» Your assignment: The lines from the first line of the entries through the line containing "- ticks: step" are to be repeated exactly, with both of those lines included.

====== Exercise input ======

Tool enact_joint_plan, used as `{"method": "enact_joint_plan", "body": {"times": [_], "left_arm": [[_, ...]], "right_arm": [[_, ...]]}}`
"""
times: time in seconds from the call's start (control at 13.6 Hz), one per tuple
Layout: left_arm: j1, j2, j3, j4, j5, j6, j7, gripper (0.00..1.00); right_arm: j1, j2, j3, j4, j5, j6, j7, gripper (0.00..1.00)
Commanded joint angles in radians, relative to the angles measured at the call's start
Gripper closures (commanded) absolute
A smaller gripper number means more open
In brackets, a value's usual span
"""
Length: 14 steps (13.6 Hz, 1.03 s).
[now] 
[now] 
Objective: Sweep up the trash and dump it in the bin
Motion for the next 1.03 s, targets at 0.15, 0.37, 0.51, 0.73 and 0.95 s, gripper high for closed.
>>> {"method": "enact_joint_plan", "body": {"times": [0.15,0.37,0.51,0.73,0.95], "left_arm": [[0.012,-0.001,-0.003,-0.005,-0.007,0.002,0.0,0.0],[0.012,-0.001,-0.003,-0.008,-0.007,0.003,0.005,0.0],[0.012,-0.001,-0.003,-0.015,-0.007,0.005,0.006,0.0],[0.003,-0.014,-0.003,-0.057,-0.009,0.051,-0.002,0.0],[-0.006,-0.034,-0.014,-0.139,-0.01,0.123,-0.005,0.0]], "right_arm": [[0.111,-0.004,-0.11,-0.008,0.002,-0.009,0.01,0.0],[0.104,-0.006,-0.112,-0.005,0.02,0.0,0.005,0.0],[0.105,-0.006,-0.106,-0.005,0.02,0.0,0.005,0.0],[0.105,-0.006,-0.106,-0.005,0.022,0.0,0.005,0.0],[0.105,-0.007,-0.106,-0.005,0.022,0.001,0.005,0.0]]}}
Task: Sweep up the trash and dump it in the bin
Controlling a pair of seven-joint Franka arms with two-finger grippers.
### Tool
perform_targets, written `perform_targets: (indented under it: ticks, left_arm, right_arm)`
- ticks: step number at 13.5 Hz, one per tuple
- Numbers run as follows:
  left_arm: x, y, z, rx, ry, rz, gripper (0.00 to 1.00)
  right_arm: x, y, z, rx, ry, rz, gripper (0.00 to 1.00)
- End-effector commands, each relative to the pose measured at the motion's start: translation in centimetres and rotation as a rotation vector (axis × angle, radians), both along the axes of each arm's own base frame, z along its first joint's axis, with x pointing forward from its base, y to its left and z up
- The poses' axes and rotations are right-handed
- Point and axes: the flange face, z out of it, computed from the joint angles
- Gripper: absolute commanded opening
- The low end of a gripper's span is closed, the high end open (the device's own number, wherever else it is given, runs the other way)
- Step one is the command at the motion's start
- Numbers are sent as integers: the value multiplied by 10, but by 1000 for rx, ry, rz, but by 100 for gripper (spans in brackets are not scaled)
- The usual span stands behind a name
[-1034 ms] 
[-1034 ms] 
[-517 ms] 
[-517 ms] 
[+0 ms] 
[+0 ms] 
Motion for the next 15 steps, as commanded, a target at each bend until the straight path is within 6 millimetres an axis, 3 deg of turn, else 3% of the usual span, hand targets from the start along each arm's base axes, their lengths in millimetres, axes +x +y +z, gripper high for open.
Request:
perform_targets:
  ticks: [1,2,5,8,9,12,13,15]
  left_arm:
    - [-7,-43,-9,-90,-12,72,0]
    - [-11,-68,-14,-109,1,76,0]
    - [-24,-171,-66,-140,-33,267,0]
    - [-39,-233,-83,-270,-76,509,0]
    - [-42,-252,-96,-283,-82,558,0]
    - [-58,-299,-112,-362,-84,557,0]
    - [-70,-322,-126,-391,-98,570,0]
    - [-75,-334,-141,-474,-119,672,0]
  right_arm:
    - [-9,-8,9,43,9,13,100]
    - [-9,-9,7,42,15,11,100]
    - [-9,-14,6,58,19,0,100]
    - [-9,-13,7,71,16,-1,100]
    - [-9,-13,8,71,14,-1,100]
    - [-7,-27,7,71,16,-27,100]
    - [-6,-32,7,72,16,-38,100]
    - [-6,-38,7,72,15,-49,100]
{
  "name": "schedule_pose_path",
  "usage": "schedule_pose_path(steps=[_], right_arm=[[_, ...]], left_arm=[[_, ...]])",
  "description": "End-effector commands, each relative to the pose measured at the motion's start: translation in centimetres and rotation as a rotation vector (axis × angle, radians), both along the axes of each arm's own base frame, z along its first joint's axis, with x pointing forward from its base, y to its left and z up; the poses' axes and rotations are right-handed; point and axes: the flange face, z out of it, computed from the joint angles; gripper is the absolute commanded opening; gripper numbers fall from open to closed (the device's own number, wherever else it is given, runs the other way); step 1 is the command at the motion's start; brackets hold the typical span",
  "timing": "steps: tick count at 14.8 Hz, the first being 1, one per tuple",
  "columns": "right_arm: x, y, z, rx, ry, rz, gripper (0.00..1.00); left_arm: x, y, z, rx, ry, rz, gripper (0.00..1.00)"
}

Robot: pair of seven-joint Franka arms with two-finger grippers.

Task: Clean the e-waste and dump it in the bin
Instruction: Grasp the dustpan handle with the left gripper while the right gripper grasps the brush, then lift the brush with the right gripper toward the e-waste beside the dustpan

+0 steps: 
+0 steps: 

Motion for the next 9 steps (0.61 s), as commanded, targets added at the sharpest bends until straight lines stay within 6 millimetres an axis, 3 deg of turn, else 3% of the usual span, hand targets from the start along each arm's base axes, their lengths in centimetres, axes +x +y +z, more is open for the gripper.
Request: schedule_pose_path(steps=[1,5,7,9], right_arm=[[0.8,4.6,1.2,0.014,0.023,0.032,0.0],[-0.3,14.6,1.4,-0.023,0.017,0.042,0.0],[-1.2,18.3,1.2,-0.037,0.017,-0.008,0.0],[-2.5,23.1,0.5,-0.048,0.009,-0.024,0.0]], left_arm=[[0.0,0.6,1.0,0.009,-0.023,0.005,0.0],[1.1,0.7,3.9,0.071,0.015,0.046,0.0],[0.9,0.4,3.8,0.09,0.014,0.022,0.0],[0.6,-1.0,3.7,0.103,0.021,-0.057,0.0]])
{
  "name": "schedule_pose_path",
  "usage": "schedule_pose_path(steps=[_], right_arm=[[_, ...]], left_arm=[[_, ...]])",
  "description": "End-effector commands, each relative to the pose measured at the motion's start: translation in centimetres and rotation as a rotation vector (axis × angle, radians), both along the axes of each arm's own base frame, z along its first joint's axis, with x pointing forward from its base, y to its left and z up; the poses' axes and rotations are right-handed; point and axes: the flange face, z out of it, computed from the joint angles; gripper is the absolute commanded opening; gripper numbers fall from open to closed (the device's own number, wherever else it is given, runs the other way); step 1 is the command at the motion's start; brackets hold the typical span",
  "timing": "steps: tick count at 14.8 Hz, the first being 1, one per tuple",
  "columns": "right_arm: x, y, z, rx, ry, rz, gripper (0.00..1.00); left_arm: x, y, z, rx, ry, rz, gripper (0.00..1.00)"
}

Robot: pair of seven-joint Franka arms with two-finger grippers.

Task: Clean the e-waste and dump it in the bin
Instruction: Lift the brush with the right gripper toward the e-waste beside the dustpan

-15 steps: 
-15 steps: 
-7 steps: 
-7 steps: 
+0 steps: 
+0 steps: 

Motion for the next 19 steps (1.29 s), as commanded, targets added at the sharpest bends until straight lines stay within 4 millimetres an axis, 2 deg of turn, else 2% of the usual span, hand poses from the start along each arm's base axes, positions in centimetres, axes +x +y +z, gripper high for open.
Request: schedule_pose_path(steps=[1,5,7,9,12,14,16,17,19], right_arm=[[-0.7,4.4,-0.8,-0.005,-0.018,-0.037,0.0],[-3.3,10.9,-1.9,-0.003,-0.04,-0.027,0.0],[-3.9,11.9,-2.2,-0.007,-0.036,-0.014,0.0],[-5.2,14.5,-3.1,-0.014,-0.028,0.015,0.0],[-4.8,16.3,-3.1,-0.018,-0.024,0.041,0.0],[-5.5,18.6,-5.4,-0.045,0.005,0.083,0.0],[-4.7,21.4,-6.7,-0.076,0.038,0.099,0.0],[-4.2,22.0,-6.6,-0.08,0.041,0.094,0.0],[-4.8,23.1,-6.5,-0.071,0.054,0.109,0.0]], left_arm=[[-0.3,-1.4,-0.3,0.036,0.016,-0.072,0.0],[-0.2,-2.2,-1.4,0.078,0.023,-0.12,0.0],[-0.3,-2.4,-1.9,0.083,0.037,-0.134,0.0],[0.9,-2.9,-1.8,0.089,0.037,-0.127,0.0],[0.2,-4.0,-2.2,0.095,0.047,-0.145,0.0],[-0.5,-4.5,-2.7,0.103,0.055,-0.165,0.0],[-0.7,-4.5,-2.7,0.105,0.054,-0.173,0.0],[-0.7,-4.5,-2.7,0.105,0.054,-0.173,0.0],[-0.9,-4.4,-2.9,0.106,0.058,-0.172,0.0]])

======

» Answer to this problem:
Tool enact_joint_plan, used as `{"method": "enact_joint_plan", "body": {"times": [_], "left_arm": [[_, ...]], "right_arm": [[_, ...]]}}`
"""
times: time in seconds from the call's start (control at 13.6 Hz), one per tuple
Layout: left_arm: j1, j2, j3, j4, j5, j6, j7, gripper (0.00..1.00); right_arm: j1, j2, j3, j4, j5, j6, j7, gripper (0.00..1.00)
Commanded joint angles in radians, relative to the angles measured at the call's start
Gripper closures (commanded) absolute
A smaller gripper number means more open
In brackets, a value's usual span
"""
Length: 14 steps (13.6 Hz, 1.03 s).
[now] 
[now] 
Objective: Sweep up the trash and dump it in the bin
Motion for the next 1.03 s, targets at 0.15, 0.37, 0.51, 0.73 and 0.95 s, gripper high for closed.
>>> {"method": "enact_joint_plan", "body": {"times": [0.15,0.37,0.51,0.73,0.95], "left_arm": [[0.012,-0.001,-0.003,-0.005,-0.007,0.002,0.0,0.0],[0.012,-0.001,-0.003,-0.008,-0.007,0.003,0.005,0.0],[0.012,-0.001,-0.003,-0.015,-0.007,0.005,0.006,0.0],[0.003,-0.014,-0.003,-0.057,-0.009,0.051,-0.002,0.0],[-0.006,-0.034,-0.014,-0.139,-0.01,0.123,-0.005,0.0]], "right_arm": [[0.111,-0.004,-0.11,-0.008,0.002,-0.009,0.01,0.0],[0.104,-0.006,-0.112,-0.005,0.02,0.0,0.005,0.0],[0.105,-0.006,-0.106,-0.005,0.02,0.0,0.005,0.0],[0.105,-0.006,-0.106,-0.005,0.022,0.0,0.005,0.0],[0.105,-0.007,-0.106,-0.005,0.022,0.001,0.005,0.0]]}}
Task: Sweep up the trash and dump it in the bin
Controlling a pair of seven-joint Franka arms with two-finger grippers.
### Tool
perform_targets, written `perform_targets: (indented under it: ticks, left_arm, right_arm)`
- ticks: step number at 13.5 Hz, one per tuple

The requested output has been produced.